Who watches the birdwatchers?

IT'S A BIRD! IT'S A PLANE!: It's Owen Wilson, Steve Martin and Jack Black.

The existence of The Big Year is a sign of something diseased and possibly irreparable in our society. Watching it I felt, for the first time this month, a distinct urge to occupy something. This is a movie that feels like it was made as a gesture of scornful confidence in the bovine acquiescence of the American audience: "These people are so stupid and docile that we can literally show them pictures of movie stars watching birds for nearly two hours and they will not mind." Halfway through the comedy, I began to laugh for the first time—a kind of hysterical, disgusted cackling, as I realized we had been observing two minutes of people riding bicycles over tundra in search of a bird, then turning their bicycles around and riding in the other direction because the bird had moved, and this was supposed to be a galvanizing adventure. You could tell because there was a Coldplay song blaring. This is why Robespierre started the public executions.
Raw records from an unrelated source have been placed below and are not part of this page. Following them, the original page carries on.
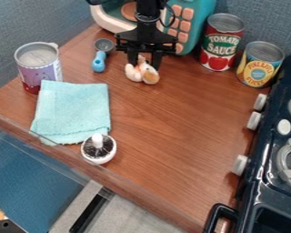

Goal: Moved the brown bear to the lower right side

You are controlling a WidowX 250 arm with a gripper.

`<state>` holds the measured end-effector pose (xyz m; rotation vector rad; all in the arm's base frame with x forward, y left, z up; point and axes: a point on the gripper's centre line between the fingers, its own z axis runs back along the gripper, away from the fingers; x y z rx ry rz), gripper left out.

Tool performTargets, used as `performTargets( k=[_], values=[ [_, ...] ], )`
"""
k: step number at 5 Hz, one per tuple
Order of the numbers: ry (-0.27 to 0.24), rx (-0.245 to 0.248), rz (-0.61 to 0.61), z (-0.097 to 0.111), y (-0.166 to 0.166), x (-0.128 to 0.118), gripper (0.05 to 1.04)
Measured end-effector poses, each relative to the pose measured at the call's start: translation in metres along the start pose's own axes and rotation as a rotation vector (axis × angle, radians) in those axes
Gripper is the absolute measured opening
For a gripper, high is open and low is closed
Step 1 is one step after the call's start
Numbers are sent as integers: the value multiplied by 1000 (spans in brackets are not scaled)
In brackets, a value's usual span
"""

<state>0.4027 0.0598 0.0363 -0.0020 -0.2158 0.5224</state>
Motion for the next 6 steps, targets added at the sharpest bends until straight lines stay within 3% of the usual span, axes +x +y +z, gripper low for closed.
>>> performTargets(
  k=[2, 3, 4, 6],
  values=[
    [-11, 42, -26, 8, -2, -7, 405],
    [-25, 35, -41, 18, -4, -9, 271],
    [0, 4, -34, 22, -8, -17, 112],
    [-30, -22, -84, 44, -13, -35, 51]
  ],
)
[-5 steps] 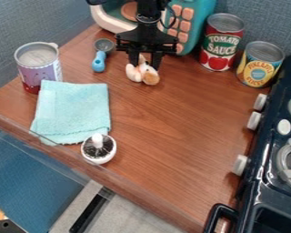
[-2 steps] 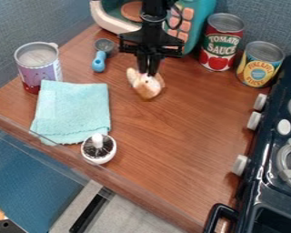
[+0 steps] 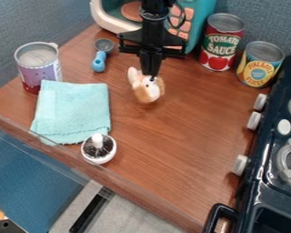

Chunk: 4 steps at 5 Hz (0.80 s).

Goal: Moved the brown bear to the lower right side

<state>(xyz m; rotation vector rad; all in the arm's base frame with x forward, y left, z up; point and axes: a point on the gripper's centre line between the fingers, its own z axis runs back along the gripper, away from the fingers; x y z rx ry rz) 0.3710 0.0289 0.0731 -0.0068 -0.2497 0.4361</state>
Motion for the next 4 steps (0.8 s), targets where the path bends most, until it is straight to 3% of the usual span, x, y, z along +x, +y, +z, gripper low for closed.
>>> performTargets(
  k=[2, 4],
  values=[
    [-18, -54, -34, 32, -12, -33, 51],
    [5, -144, -215, 54, -48, -120, 51]
  ],
)
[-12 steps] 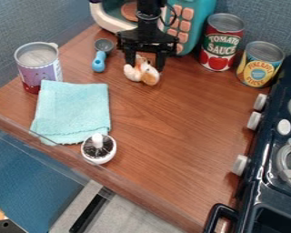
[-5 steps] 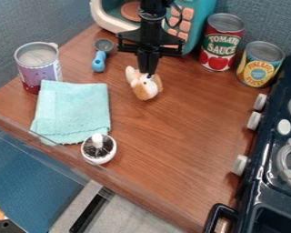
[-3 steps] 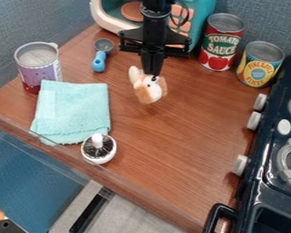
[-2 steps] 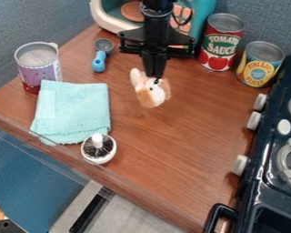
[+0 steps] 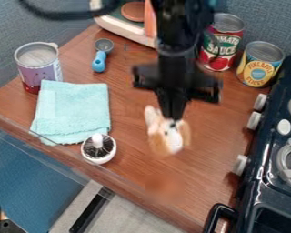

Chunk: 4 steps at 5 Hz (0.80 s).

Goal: Moved the brown bear to the lower right side

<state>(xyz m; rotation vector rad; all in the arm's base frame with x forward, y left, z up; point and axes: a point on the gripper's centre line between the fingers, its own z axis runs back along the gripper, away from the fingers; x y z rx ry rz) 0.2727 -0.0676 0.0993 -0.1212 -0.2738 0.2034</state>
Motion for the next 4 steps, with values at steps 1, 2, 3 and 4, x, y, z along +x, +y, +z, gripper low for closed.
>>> performTargets(
  k=[1, 2, 3, 4],
  values=[
    [11, -1, -61, 3, -8, -23, 51],
    [38, -26, -104, -6, -11, -39, 51],
    [61, -27, -140, -18, -14, -44, 51],
    [61, 0, -153, -29, -10, -40, 51]
  ],
)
By now, it should not come as a news bulletin that Jack Black, Owen Wilson and Steve Martin are talented comedians who are also shameless paycheck whores. Black is debased the most by The Big Year: Denuded of all mischief and masculinity, he seems like a Hummel figurine crafted from Play-Doh. His heartburning arc—he makes a friend (Martin), he talks to a girl (Rashida Jones), he connects with his father (Brian Dennehy, channeling a fraction of my disgust)—is molded around a calendar-spanning contest to see who can identify the most avian species by traveling across the planet. His rival, incarnated with a bare minimum of attendance by Wilson, is a record-holder named Kenny Bostick. He is referenced with envy by his competitors simply as "Bostick"—and it is a measure of how emotionally indifferent this movie is that, in the crucial moment when he abandons his wife (Rosamund Pike) at a fertility clinic to seek an owl, she puts her head in her hands and moans, "Bostick."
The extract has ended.